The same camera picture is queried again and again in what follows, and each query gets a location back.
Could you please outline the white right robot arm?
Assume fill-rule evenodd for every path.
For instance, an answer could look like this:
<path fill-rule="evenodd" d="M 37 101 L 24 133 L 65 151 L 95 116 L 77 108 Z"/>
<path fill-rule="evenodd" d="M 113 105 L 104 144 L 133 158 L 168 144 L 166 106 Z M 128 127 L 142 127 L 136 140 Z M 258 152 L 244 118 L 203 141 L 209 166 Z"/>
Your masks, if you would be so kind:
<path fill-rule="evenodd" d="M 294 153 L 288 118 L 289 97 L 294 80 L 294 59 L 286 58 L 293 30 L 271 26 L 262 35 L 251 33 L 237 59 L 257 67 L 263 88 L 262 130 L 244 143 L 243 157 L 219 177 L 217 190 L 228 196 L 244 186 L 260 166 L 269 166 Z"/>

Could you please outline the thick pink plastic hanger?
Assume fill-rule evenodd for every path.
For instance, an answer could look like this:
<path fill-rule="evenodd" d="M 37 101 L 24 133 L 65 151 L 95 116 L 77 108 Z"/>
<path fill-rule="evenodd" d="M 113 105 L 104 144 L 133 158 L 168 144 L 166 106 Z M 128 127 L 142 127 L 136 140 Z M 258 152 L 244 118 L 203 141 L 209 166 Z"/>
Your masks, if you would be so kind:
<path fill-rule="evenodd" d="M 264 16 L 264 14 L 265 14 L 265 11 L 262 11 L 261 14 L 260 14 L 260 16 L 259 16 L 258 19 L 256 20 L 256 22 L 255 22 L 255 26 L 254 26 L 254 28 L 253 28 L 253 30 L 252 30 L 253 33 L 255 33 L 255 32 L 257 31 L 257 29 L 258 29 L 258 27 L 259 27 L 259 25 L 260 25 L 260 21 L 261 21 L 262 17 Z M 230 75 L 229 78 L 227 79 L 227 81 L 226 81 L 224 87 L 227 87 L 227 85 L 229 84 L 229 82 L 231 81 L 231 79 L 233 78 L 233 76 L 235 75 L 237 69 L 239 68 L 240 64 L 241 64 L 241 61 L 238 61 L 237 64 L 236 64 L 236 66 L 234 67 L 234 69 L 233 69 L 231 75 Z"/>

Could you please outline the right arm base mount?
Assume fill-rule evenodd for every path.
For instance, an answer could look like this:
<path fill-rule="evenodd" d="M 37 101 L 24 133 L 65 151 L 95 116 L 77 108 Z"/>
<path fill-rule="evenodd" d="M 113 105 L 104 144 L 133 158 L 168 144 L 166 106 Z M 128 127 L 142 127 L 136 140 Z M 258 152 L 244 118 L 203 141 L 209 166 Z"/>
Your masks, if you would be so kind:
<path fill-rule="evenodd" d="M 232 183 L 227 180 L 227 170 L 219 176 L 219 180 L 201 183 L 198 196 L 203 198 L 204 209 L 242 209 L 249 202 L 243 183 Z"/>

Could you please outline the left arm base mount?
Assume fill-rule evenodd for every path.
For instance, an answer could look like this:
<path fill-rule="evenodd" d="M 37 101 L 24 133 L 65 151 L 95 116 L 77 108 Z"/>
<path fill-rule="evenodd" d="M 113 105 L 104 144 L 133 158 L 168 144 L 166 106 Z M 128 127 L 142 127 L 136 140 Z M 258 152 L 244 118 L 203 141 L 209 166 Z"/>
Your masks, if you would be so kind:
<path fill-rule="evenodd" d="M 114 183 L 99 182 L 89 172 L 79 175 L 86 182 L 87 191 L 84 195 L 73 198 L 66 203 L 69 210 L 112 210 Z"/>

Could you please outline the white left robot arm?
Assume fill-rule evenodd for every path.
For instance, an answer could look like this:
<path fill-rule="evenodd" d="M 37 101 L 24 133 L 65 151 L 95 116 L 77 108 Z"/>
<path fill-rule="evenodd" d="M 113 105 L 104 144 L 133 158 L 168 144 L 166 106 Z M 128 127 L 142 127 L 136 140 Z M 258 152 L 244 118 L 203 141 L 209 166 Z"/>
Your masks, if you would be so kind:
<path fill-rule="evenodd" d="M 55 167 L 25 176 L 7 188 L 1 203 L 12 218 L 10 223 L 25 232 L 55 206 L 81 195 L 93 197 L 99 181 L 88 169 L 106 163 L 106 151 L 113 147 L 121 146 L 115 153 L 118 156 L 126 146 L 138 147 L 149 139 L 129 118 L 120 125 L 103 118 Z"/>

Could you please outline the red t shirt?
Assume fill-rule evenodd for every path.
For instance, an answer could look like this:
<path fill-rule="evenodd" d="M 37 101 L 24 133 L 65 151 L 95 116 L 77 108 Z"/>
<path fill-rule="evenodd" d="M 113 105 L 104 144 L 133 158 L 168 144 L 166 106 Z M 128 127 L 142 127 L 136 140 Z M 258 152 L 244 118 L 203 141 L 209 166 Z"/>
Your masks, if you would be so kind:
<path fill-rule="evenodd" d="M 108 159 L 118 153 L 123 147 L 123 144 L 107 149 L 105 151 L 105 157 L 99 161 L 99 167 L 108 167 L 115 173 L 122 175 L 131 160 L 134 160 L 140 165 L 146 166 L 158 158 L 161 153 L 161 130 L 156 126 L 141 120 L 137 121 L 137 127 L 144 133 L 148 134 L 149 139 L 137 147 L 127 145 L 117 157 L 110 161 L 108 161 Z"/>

----

Would you tally the lines above holding "right" and reply with the total alone?

**Response area**
2